Tionna was one of eight children in the hospital on Thursday who received a surprise visit from the troopers, who came by to bring a little Christmas joy.

Ward said every year the Alabama State Trooper Association visits children who have to spend the holidays in the hospital to give them little teddy bears dressed in a trooper uniform.

“It can get emotional,” said Trooper Melissa Hubbard.

Tionna’s mother, Maggie Brand, she is hoping her daughter will be able to return home for Christmas.

“We don’t know when she can go home,” she said.

Brand is not alone.

Down the hall, Pricilla Joy is worried about her three-year-old daughter Reality.

“Her arm is really swollen,” she said. “I don’t know when she can come home.”
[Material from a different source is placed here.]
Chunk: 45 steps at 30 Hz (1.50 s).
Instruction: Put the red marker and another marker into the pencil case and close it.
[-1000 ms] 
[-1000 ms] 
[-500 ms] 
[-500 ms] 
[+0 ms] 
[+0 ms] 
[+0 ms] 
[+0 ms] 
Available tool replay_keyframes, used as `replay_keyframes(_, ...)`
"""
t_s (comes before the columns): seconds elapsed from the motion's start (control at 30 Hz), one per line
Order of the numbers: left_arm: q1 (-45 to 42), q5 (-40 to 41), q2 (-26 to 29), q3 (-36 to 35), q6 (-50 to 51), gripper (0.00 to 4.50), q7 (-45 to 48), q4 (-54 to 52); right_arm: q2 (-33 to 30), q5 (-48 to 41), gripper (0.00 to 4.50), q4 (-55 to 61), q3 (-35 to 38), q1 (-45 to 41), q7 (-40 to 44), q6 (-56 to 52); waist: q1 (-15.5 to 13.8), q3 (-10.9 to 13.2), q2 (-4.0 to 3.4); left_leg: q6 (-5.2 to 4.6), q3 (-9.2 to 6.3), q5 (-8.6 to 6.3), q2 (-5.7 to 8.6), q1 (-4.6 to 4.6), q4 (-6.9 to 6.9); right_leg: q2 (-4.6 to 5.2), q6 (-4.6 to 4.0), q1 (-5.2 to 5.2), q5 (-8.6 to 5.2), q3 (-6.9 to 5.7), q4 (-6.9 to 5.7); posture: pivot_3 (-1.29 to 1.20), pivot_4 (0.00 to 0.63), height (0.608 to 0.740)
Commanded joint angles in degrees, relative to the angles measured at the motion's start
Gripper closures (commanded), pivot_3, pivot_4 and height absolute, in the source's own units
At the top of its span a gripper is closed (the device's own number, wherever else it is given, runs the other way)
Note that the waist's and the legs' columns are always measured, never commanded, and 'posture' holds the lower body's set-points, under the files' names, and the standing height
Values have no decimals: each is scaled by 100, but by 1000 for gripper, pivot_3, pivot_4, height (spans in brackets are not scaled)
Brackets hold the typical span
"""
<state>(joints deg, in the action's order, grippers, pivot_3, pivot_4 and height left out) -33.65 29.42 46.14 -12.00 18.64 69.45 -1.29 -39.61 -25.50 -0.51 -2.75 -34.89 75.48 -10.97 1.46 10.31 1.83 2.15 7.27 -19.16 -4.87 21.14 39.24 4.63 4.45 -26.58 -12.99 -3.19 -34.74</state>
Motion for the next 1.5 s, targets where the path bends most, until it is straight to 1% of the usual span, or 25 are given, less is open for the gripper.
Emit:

Reality was asleep in her crib when the troopers came by the see her, but they made certain that she would have a nice surprise when she woke up.

Takira Smitherman, 12, looked like she was about to fall asleep herself when the troopers came by to give her a bear.

Takira’s mother said the gift and visit were greatly appreciated.

“It was so nice of them to come by,” she said. “(Takira) is not doing too well.”

The troopers spent nearly an hour in the pediatric unit talking with parents, visiting children and doing their best to lift some spirits.

Ward said the bears distributed to the children at Vaughan were similar to the ones kept in trooper patrol vehicles.

“We use them at accident scenes that involve children to help them calm down and make the situation a little less tense for them,” he said.

Ward said he hoped the bears brought a little comfort to the children who need it the most this Christmas.